___ Dataset

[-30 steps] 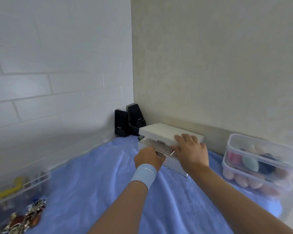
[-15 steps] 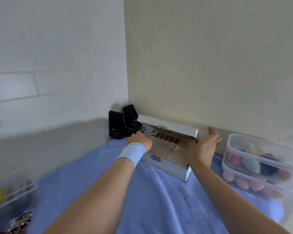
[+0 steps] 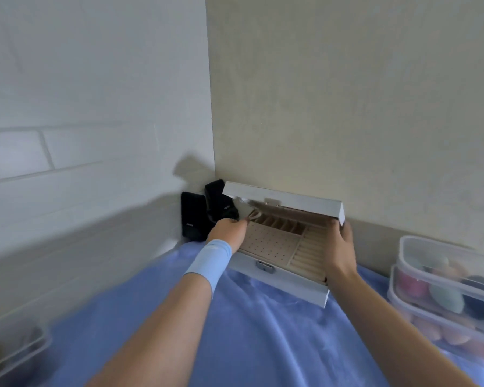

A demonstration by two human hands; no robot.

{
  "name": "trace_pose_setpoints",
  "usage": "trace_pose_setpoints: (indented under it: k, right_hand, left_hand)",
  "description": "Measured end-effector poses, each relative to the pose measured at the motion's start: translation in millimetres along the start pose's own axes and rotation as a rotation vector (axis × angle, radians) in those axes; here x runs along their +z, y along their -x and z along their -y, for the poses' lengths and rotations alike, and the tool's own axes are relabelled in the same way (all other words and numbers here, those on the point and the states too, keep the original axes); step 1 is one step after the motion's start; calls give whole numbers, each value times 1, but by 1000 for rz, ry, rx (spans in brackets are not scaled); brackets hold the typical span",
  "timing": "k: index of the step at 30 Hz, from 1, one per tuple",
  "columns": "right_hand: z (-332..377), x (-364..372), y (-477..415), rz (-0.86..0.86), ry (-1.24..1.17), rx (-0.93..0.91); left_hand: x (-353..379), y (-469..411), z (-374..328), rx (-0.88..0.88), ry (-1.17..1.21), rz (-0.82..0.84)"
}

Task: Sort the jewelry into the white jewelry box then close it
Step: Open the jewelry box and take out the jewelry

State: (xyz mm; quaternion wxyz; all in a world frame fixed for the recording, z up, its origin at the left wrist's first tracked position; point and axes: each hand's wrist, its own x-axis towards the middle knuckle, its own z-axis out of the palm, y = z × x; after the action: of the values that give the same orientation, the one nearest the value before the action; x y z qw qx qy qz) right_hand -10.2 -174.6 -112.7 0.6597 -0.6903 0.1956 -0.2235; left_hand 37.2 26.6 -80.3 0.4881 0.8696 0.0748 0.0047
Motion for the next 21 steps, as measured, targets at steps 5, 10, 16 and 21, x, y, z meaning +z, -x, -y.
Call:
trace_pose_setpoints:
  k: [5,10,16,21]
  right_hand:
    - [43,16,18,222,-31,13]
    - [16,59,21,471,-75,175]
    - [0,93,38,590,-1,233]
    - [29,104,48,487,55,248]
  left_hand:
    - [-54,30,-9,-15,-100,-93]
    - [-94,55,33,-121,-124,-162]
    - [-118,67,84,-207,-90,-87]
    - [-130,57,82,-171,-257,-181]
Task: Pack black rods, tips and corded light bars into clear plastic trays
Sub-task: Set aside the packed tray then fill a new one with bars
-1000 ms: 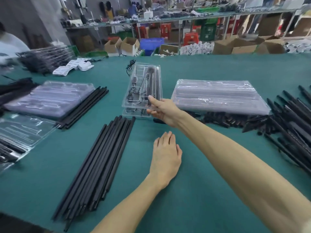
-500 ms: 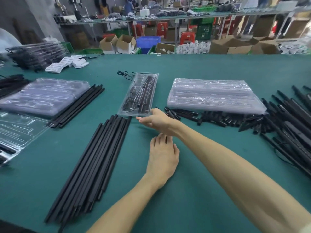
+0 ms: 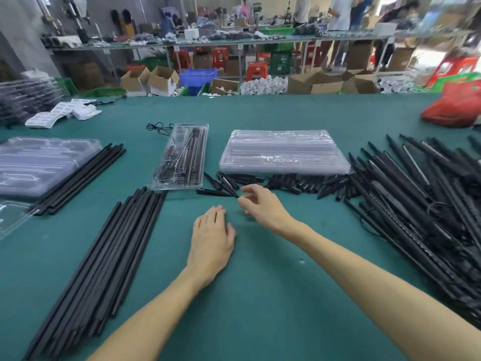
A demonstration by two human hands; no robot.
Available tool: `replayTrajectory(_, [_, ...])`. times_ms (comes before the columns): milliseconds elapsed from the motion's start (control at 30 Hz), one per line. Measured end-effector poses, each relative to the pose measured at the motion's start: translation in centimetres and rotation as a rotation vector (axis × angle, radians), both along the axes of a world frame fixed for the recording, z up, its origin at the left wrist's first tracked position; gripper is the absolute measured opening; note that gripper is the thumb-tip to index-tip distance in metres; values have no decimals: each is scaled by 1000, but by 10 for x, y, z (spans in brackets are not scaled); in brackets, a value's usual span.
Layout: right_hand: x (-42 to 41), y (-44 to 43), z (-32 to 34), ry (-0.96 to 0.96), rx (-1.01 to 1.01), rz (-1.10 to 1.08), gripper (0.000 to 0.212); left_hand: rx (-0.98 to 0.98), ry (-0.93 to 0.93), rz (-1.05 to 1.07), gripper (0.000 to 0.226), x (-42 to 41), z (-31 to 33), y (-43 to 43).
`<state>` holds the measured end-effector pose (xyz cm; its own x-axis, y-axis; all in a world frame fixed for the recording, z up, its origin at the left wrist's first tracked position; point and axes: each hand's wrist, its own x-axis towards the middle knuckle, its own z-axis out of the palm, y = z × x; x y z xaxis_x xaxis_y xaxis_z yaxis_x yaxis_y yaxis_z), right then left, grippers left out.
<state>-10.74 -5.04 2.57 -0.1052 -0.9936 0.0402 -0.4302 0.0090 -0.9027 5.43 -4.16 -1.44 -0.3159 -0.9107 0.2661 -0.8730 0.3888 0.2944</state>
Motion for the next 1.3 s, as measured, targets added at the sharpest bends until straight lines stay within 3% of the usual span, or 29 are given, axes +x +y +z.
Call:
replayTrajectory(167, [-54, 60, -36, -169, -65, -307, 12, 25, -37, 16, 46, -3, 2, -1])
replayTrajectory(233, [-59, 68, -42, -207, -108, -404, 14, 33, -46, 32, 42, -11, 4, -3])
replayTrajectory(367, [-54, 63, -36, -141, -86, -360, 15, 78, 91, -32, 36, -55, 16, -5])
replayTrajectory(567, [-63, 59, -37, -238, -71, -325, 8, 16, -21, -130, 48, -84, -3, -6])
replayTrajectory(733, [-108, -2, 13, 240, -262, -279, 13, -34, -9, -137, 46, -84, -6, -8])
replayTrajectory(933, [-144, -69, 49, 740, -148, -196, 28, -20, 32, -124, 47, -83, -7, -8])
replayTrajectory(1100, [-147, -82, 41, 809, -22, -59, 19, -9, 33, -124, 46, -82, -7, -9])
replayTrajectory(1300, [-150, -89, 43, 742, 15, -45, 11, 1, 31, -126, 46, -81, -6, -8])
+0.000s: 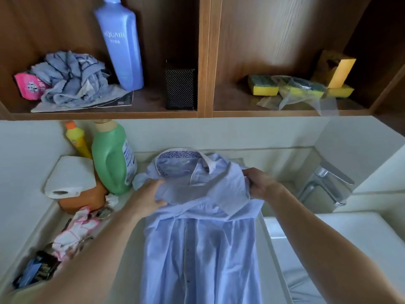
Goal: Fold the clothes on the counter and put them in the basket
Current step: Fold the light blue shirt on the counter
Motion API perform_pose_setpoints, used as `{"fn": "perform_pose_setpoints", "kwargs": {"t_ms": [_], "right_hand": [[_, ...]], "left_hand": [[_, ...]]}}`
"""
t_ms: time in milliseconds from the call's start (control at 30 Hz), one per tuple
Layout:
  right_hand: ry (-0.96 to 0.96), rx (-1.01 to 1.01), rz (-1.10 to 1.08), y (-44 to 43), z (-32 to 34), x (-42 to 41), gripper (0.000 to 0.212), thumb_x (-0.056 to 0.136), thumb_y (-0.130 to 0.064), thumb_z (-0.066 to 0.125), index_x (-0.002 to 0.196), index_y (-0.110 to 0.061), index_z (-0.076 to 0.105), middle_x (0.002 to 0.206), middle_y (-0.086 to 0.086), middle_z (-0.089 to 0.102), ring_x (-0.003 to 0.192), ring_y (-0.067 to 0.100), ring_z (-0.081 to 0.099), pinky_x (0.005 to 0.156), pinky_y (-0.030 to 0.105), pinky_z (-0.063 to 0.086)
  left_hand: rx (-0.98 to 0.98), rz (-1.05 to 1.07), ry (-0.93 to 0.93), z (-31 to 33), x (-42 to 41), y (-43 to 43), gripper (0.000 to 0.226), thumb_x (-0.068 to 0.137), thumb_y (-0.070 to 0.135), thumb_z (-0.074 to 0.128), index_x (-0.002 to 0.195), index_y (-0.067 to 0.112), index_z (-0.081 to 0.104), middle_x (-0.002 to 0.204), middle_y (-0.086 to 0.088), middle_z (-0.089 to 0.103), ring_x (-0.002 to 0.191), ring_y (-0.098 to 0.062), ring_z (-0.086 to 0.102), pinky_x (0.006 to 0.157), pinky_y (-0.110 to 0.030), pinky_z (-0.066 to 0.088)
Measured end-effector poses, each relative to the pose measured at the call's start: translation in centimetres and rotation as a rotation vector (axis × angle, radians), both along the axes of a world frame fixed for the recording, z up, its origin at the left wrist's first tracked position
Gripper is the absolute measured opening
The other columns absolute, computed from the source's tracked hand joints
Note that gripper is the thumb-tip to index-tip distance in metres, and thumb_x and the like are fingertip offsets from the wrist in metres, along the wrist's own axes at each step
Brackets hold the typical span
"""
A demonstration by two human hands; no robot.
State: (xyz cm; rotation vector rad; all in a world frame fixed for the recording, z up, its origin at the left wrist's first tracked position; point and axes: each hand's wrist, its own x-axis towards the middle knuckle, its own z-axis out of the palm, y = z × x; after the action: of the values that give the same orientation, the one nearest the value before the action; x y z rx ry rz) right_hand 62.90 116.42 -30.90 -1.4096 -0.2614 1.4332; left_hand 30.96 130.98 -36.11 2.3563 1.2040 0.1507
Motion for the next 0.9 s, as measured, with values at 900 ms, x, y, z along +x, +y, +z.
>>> {"fn": "perform_pose_setpoints", "kwargs": {"t_ms": [900], "right_hand": [[0.074, -0.166, -0.448, -4.7, -4.4, -0.1, 0.033, 0.094, 0.001, 0.056, 0.127, 0.001, 0.062, 0.109, 0.012, 0.069, 0.102, 0.024, 0.064, 0.099, 0.033, 0.048]], "left_hand": [[0.119, -0.126, 0.013, -3.4, 0.5, 2.3, 0.048, 0.092, 0.014, 0.066, 0.136, 0.025, 0.049, 0.134, 0.005, 0.059, 0.109, -0.022, 0.063, 0.083, -0.038, 0.051]]}}
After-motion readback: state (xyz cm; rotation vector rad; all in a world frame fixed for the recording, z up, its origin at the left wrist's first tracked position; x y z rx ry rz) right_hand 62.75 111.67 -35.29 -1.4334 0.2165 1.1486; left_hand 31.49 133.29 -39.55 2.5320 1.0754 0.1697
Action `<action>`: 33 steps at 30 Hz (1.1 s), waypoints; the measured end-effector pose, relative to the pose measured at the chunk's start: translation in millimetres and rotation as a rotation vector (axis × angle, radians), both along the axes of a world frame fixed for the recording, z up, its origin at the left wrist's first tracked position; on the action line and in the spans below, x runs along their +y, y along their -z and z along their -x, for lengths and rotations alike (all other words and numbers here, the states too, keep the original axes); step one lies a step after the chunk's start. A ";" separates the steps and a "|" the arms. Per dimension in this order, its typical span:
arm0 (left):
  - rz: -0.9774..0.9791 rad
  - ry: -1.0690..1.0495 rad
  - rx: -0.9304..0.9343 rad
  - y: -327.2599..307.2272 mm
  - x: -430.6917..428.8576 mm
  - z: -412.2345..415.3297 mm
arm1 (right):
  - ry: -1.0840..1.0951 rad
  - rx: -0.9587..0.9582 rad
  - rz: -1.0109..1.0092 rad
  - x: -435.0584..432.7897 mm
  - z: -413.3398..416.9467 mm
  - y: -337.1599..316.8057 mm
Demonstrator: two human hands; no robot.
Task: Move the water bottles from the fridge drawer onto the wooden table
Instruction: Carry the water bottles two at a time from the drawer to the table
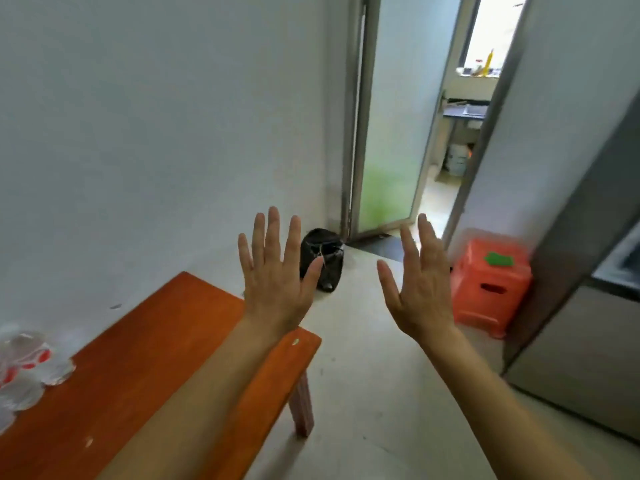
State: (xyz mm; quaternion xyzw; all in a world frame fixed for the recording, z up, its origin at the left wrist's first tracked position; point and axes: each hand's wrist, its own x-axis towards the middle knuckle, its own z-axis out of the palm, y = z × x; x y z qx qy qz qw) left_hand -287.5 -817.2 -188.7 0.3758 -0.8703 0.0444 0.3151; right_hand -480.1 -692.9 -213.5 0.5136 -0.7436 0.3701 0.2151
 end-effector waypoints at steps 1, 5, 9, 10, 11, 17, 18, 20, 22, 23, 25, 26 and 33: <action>0.006 0.052 -0.013 -1.4 21.9 27.9 | 0.066 -0.017 0.022 35.4 23.6 -0.6; 0.013 0.257 -0.020 -3.7 105.9 128.0 | 0.283 -0.088 0.072 162.5 104.1 3.1; 0.020 0.463 -0.024 1.6 174.2 211.8 | 0.472 -0.117 0.075 250.3 164.0 8.0; 0.018 0.513 -0.026 4.3 188.9 233.3 | 0.513 -0.129 0.078 268.0 177.3 10.0; 0.013 0.563 -0.035 7.7 203.2 257.4 | 0.556 -0.137 0.078 285.2 191.2 13.4; -0.020 0.709 -0.057 33.0 249.9 383.8 | 0.678 -0.171 -0.057 342.6 268.7 43.3; -0.031 0.723 -0.079 36.1 256.2 410.3 | 0.698 -0.174 -0.082 350.4 288.9 46.1; -0.056 0.750 -0.121 40.2 272.6 465.7 | 0.747 -0.195 -0.108 368.5 330.3 45.1; -0.059 0.780 -0.155 39.6 290.4 516.0 | 0.798 -0.230 -0.134 387.0 367.7 42.5; -0.053 0.798 -0.163 40.1 299.1 539.9 | 0.824 -0.238 -0.147 396.2 384.1 41.4; -0.059 0.832 -0.198 39.9 318.6 582.1 | 0.884 -0.266 -0.162 415.6 413.8 42.1; -0.076 0.858 -0.222 39.4 329.4 601.8 | 0.917 -0.289 -0.156 426.3 427.5 42.7; -0.081 0.953 -0.338 52.7 408.7 730.9 | 1.020 -0.386 -0.177 504.8 535.1 57.9</action>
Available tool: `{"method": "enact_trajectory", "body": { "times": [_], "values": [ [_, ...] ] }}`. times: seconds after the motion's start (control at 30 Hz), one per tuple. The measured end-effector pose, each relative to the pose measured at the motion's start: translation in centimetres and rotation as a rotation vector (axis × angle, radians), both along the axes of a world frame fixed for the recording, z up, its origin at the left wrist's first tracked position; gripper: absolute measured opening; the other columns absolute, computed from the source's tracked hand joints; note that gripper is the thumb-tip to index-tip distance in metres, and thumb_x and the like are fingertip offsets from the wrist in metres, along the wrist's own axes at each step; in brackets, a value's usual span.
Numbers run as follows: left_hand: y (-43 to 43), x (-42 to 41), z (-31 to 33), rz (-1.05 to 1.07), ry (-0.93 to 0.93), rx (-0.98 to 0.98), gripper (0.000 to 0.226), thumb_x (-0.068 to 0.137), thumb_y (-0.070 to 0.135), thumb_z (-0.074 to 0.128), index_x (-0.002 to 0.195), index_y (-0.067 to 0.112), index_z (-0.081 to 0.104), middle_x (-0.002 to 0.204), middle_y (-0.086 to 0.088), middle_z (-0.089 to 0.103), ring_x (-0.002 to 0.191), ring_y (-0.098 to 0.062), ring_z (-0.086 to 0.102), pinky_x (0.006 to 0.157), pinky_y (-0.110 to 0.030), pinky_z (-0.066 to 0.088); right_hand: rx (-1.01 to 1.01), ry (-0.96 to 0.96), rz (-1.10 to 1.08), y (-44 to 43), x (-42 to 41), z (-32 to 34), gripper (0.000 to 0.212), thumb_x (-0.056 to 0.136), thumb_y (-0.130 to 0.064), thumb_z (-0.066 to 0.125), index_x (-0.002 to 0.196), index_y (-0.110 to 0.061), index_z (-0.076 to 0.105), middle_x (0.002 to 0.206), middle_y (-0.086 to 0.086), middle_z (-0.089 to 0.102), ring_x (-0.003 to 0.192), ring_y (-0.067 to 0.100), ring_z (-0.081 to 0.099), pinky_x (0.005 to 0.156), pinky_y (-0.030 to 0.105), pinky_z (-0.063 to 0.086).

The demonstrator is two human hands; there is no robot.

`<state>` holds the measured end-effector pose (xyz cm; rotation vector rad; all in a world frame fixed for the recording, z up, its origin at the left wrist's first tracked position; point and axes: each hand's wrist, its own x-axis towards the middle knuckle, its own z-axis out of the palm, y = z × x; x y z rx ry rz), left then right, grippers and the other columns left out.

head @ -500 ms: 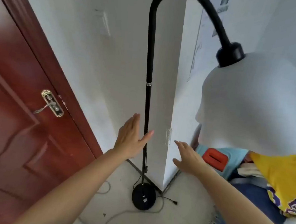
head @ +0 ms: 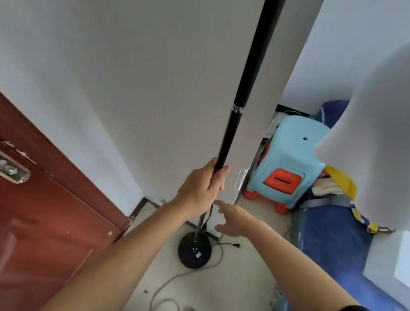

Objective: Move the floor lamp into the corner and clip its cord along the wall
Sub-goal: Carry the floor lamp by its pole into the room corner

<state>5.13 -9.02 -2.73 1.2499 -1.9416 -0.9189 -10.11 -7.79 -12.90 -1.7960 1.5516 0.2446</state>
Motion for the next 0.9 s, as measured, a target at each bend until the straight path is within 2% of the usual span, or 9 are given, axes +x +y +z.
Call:
{"method": "enact_trajectory", "body": {
  "times": [0.1, 0.27, 0.33, 0.43, 0.6, 0.7, 0.8, 0.9],
  "values": [
    [-0.7, 1.3, -0.1, 0.015, 0.076, -0.010, 0.040, 0.099, 0.052, 0.030, 0.080, 0.023, 0.050, 0.070, -0.008, 0.064, 0.067, -0.021, 0.061, 0.063, -0.025, 0.046, 0.035, -0.023, -0.004, 0.1, 2.0, -0.6, 0.082, 0.087, -0.028, 0.066, 0.154, -0.027, 0.018, 0.144, 0.008, 0.050, 0.128, 0.027, 0.051, 0.105, 0.039, 0.044],
    [-1.4, 3.0, -0.6, 0.120, 0.211, 0.015, 0.038, 0.097, 0.052, 0.032, 0.078, 0.024, 0.049, 0.063, -0.002, 0.058, 0.064, -0.024, 0.061, 0.070, -0.034, 0.050, 0.025, -0.068, -0.033, 0.2, 4.1, -1.4, 0.085, 0.086, -0.032, 0.068, 0.153, -0.032, 0.017, 0.140, 0.011, 0.049, 0.122, 0.028, 0.054, 0.102, 0.042, 0.047],
    [-1.6, 3.5, -0.7, 0.179, 0.229, 0.009, 0.036, 0.100, 0.049, 0.032, 0.077, 0.025, 0.048, 0.061, 0.002, 0.054, 0.064, -0.024, 0.062, 0.067, -0.030, 0.051, 0.033, -0.104, -0.055, 0.5, 4.7, -1.8, 0.086, 0.085, -0.034, 0.069, 0.153, -0.035, 0.016, 0.140, 0.011, 0.047, 0.120, 0.028, 0.055, 0.101, 0.043, 0.048],
    [-1.7, 3.6, -0.4, 0.240, 0.236, 0.002, 0.034, 0.107, 0.032, 0.033, 0.077, 0.023, 0.046, 0.061, 0.000, 0.052, 0.065, -0.022, 0.062, 0.065, -0.015, 0.049, 0.028, -0.132, -0.082, 1.3, 5.1, -2.1, 0.087, 0.085, -0.033, 0.070, 0.152, -0.037, 0.015, 0.139, 0.009, 0.047, 0.118, 0.029, 0.056, 0.101, 0.043, 0.049],
    [-0.6, 2.3, 0.8, 0.229, 0.205, 0.005, 0.036, 0.106, 0.035, 0.033, 0.075, 0.023, 0.046, 0.063, 0.001, 0.052, 0.068, -0.022, 0.063, 0.067, -0.018, 0.049, -0.023, -0.167, -0.095, 3.0, 3.9, -1.4, 0.088, 0.087, -0.032, 0.069, 0.154, -0.034, 0.013, 0.141, 0.009, 0.046, 0.120, 0.028, 0.055, 0.101, 0.041, 0.048],
    [1.0, 0.6, 2.1, 0.210, 0.195, -0.020, 0.036, 0.106, 0.037, 0.034, 0.074, 0.024, 0.046, 0.061, 0.005, 0.051, 0.066, -0.021, 0.061, 0.070, -0.028, 0.051, -0.057, -0.189, -0.125, 4.0, 2.6, -0.7, 0.085, 0.088, -0.035, 0.068, 0.153, -0.034, 0.014, 0.146, 0.008, 0.043, 0.122, 0.027, 0.055, 0.103, 0.041, 0.048],
    [2.3, -1.6, 4.8, 0.180, 0.258, -0.022, 0.036, 0.104, 0.043, 0.036, 0.075, 0.025, 0.047, 0.055, 0.010, 0.052, 0.059, -0.014, 0.056, 0.078, -0.051, 0.058, -0.075, -0.224, -0.170, 5.1, 1.3, 0.0, 0.085, 0.087, -0.040, 0.069, 0.153, -0.032, 0.016, 0.150, 0.007, 0.042, 0.125, 0.027, 0.054, 0.106, 0.042, 0.046],
    [3.7, -3.9, 8.6, 0.174, 0.347, -0.077, 0.035, 0.105, 0.038, 0.037, 0.074, 0.024, 0.045, 0.049, 0.014, 0.050, 0.052, -0.002, 0.053, 0.081, -0.056, 0.058, -0.077, -0.252, -0.187, 6.7, 0.1, 0.9, 0.081, 0.087, -0.042, 0.069, 0.153, -0.031, 0.022, 0.149, 0.004, 0.045, 0.125, 0.025, 0.055, 0.106, 0.042, 0.046]
  ]
}}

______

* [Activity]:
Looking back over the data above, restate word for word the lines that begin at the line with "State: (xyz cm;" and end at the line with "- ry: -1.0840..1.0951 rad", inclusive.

* [Result below]:
State: (xyz cm; rotation vector rad; all in a world frame fixed for the recording, z up, its origin at the left wrist's first tracked position; point and axes: each hand's wrist, its own x-axis towards the middle knuckle, its own z-axis out of the palm, y = z × x; after the action: of the values that give the same orientation, the one nearest the value before the action; x y z rx ry rz) right_hand 62.90 116.42 -30.90 -1.4096 -0.2614 1.4332; left_hand 30.96 130.98 -36.11 2.3563 1.2040 0.1507
Motion for the next 0.9 s, as measured, with values at 900 ms, x, y, z along +x, +y, +z.
>>> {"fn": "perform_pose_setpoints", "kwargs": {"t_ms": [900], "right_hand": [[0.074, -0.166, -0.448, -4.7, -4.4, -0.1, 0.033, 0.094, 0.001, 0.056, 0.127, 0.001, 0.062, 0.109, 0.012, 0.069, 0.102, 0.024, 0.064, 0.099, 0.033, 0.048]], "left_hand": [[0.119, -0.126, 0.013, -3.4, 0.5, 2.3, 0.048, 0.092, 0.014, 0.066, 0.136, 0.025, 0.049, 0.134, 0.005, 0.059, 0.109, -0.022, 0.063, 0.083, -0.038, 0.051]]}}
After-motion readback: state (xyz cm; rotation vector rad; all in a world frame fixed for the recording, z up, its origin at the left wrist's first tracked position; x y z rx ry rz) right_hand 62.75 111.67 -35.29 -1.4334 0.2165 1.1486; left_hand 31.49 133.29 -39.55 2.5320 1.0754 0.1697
Action `<action>`: 33 steps at 30 Hz (1.1 s), waypoints; the measured end-effector pose, relative to the pose measured at the chunk's start: translation in millimetres and rotation as a rotation vector (axis × angle, radians), both along the axes of a world frame fixed for the recording, z up, its origin at the left wrist's first tracked position; on the action line and in the spans below, x runs along their +y, y along their -z and z along their -x, for lengths and rotations alike (all other words and numbers here, the states too, keep the original axes); step one lies a step after the chunk's start. A ";" separates the steps and a "|" the arms. Per dimension in this order, its typical span:
arm0 (left):
  - rz: -0.9774..0.9791 rad
  - ry: -1.0690..1.0495 rad
  - rx: -0.9304..0.9343 rad
  - y: -327.2599..307.2272 mm
  - x: -430.6917..428.8576 mm
  - z: -412.2345..415.3297 mm
arm1 (right):
  - ry: -1.0840..1.0951 rad

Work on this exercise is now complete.